Dann erlebte ich die wohltuende Einsamkeit auf dem Rückweg. Nach dem über zweistündigen Aufenthalt in der Nähe starker Lichtquellen erschien mir der Rückweg durch den Wald am Südfuss des Zeiher Hombergs kohlrabenschwarz; ich hätte nicht einmal das Waldsträsschen ausmachen können. Als erprobter Nachtschwärmer hatte ich zum Glück eine Stirnlampe bei mir, so dass ich mich nicht im Dickicht verirrte. Doch dann gewöhnten sich meine Augen ans schwache Licht. Der Mond demonstrierte das Abnehmen, und darunter tauchten die Lichter von Oberzeihen auf, die ebenfalls umschwirrt waren, allerdings jenseits von entomologischer Aufmerksamkeit. Falterschicksale.
 
Auf der Heimfahrt über den Sulzberg freute ich mich über die stark abgeschrägte Windschutzscheibe meines Toyota Prius. Die aerodynamisch geschickte Konstruktion trägt dazu bei, dass Insekten übers Auto geweht werden und nicht als Leichen auf Scheibenwischeraktivitäten warten. Daheim hätte ich gern das Fliegengitter am Schlafzimmerfenster demontiert, das nicht allein den Kontakt zu den vielen Mücken, sondern auch noch zu den Nachtfaltern unterbindet. Doch wollte ich keine Jagdszenen mit der Fliegenklatsche und keine Ehekrise provozieren, sondern bloss ruhig schlafen.
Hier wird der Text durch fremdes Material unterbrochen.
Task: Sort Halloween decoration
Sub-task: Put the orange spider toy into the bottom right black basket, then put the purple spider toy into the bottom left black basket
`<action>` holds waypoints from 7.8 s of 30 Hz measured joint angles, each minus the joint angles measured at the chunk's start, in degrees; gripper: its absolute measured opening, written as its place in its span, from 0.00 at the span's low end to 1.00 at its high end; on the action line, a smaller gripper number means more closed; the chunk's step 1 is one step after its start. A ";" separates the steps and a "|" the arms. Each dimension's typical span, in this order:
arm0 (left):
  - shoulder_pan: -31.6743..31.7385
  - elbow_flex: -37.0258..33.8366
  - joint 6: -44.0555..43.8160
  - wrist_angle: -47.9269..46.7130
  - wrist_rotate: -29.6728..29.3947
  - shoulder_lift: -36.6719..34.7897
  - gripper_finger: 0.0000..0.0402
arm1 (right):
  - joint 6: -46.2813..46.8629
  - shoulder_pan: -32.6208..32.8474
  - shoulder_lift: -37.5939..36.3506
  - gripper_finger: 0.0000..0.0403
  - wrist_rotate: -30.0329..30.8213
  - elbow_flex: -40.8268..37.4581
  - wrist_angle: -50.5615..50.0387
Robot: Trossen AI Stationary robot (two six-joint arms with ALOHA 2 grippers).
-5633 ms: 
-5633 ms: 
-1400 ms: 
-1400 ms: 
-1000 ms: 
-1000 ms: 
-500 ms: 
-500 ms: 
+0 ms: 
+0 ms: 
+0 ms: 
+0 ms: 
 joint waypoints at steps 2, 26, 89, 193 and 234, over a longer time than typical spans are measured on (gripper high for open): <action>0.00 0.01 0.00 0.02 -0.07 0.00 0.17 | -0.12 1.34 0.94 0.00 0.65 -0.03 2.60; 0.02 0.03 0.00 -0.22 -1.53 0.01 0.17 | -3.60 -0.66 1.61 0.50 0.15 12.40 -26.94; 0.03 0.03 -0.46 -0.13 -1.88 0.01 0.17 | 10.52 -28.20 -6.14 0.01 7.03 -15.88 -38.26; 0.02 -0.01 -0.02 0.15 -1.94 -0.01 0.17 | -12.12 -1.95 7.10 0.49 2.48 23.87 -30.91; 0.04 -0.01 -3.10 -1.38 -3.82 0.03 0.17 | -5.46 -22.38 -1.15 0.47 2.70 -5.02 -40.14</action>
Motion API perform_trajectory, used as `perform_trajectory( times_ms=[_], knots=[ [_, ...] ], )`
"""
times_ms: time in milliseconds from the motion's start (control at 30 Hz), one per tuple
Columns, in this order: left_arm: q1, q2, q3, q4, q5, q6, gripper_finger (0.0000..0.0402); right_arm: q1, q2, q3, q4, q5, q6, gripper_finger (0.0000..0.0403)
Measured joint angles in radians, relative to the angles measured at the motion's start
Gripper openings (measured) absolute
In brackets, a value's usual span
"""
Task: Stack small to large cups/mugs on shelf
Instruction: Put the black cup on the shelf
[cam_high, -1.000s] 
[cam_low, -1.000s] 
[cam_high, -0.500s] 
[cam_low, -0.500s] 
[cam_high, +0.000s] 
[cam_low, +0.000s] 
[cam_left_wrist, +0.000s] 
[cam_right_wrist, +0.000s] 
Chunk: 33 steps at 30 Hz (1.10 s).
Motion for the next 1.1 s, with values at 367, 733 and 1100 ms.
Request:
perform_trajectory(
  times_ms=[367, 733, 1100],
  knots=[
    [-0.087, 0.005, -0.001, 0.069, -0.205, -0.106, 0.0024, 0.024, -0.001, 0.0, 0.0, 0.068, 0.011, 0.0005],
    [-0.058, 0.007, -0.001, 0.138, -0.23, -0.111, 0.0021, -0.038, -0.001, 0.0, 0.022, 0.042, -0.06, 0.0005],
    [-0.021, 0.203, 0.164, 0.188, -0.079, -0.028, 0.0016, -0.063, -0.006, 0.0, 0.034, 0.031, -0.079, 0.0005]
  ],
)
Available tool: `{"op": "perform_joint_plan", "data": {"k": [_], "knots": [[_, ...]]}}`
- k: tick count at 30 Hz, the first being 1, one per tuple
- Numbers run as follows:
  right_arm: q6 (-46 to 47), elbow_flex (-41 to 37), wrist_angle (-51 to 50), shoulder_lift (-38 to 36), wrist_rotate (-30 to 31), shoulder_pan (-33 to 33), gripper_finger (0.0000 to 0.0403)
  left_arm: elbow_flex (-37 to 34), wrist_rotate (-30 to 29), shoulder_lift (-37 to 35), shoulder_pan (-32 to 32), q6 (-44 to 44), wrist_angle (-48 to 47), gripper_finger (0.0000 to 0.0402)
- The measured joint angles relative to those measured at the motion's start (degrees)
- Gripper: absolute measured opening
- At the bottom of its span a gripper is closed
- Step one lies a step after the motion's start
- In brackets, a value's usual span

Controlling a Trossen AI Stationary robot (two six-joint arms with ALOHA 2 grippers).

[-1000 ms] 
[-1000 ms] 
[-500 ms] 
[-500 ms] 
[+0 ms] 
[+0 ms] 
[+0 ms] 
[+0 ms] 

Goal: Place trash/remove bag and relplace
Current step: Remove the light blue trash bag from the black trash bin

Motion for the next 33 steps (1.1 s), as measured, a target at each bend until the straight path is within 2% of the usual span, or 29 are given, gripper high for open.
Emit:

Und wieder einmal machte ich die Erfahrung, dass unser Leben ein einziger grosser Kompromiss ist und wir immer darauf bedacht sein müssen, in keine übermächtigen Abwehrkämpfe verwickelt zu werden.
 
Die Nachtfalter, die mir eine neue Welt eröffnet haben, mögen mein Nächtigen hinter dem Gitter bitte nicht als Antipathiebeweis auslegen.
 
Literatur
Altermatt, Florian; Fritsch, Dieter; Huber, Werner, und Whitebread, Steven: „Die Gross-Schmetterlingsfaune der Region Basel“, Entomologische Gesellschaft Basel, Postfach 1310, CH-4001 Basel 2005.